* **ASSIGNMENT**
Where the lines below hold images, skip those and copy every word exactly.
● ● ● ● ● ● ●
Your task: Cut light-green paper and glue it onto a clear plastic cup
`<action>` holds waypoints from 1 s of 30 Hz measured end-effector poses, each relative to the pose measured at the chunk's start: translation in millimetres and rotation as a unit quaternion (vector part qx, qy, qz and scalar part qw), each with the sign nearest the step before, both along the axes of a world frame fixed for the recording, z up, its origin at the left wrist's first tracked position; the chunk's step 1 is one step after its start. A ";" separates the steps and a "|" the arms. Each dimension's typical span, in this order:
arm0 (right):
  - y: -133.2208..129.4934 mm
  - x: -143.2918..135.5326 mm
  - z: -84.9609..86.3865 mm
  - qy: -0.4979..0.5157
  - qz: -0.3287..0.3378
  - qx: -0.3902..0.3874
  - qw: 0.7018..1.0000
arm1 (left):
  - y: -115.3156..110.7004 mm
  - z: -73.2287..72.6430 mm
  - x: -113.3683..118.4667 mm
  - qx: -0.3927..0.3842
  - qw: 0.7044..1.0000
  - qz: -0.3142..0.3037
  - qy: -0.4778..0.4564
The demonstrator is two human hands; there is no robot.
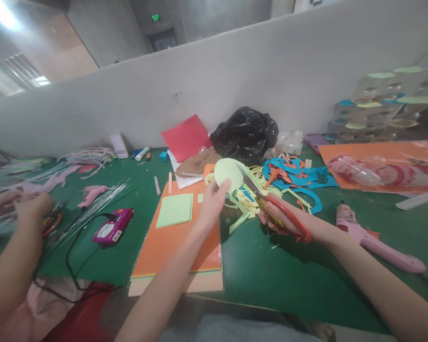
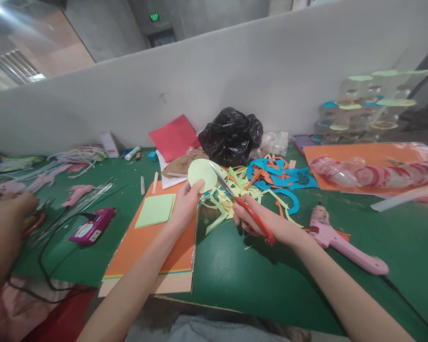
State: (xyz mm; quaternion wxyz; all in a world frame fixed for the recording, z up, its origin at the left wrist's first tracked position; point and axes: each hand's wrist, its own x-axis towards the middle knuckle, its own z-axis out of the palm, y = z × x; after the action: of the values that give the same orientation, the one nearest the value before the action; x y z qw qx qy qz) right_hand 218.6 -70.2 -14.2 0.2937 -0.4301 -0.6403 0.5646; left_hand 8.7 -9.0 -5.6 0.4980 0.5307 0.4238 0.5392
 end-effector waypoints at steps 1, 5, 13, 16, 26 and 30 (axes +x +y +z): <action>0.9 -0.4 -1.8 0.001 -0.001 0.001 1.000 | -0.3 0.6 0.0 0.000 1.000 -0.003 0.006; 3.3 -2.9 -3.9 -0.034 -0.021 -0.006 0.999 | -0.3 1.3 0.5 0.007 1.000 -0.018 0.008; -2.0 -12.1 16.6 -0.052 -0.054 -0.047 0.996 | 3.5 -6.3 2.8 0.000 0.999 0.004 0.031; -2.3 -12.5 18.7 -0.035 -0.048 -0.030 0.998 | 4.8 -6.0 3.3 0.017 1.000 0.017 0.004; -2.3 -5.7 3.4 0.066 0.028 -0.040 0.997 | 3.7 0.0 -1.3 0.013 1.000 0.015 0.008; -1.8 -6.3 3.8 0.009 0.002 -0.003 1.000 | 4.3 -1.5 -2.3 -0.003 1.000 0.009 0.012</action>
State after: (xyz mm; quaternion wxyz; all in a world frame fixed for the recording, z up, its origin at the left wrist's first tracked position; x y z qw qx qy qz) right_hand 212.3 -72.0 -10.3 0.2971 -0.4247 -0.6364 0.5713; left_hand 6.4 -4.8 -7.1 0.4896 0.5316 0.4362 0.5361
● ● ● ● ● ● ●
* **EXPECTED ANSWER**
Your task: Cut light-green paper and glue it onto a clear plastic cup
`<action>` holds waypoints from 1 s of 30 Hz measured end-effector poses, each relative to the pose measured at the chunk's start: translation in millimetres and rotation as a unit quaternion (vector part qx, qy, qz and scalar part qw), each with the sign nearest the step before, both along the axes of a world frame fixed for the recording, z up, its origin at the left wrist's first tracked position; the chunk's step 1 is one step after its start. A ";" separates the steps and a "|" the arms. Each dimension's typical span, in this order:
arm0 (right):
  - y: -133.2208..129.4934 mm
  - x: -143.2918..135.5326 mm
  - z: -84.9609..86.3865 mm
  - qy: -0.4979..0.5157
  - qz: -0.3287..0.3378
  - qx: -0.3902..0.3874
  - qw: 0.7018..1.0000
arm1 (left):
  - y: -115.3156..110.7004 mm
  - z: -73.2287..72.6430 mm
  - x: -113.3683..118.4667 mm
  - qx: -0.3927..0.3842
  - qw: 0.7044..1.0000
  - qz: -0.3142..0.3037
  - qy: -0.4778..0.4564
The demonstrator is two human hands; there is no robot.
State: (xyz mm; quaternion wxyz; all in a world frame fixed for the recording, z up, its origin at the left wrist's first tracked position; point and axes: each hand's wrist, its own x-axis towards the middle knuckle, its own z-axis out of the palm, y = z × x; after the action: of the values that give the same orientation, the one nearest the value before the action; x y z qw qx qy qz) right_hand 218.6 -70.2 -14.2 0.2937 -0.4301 -0.6403 0.5646; left_hand 8.7 -9.0 -5.6 0.4980 0.5307 0.4238 0.5392
 end-effector waypoints at steps 1, 5, 13, 16, 26 and 30 (axes +x +y +z): <action>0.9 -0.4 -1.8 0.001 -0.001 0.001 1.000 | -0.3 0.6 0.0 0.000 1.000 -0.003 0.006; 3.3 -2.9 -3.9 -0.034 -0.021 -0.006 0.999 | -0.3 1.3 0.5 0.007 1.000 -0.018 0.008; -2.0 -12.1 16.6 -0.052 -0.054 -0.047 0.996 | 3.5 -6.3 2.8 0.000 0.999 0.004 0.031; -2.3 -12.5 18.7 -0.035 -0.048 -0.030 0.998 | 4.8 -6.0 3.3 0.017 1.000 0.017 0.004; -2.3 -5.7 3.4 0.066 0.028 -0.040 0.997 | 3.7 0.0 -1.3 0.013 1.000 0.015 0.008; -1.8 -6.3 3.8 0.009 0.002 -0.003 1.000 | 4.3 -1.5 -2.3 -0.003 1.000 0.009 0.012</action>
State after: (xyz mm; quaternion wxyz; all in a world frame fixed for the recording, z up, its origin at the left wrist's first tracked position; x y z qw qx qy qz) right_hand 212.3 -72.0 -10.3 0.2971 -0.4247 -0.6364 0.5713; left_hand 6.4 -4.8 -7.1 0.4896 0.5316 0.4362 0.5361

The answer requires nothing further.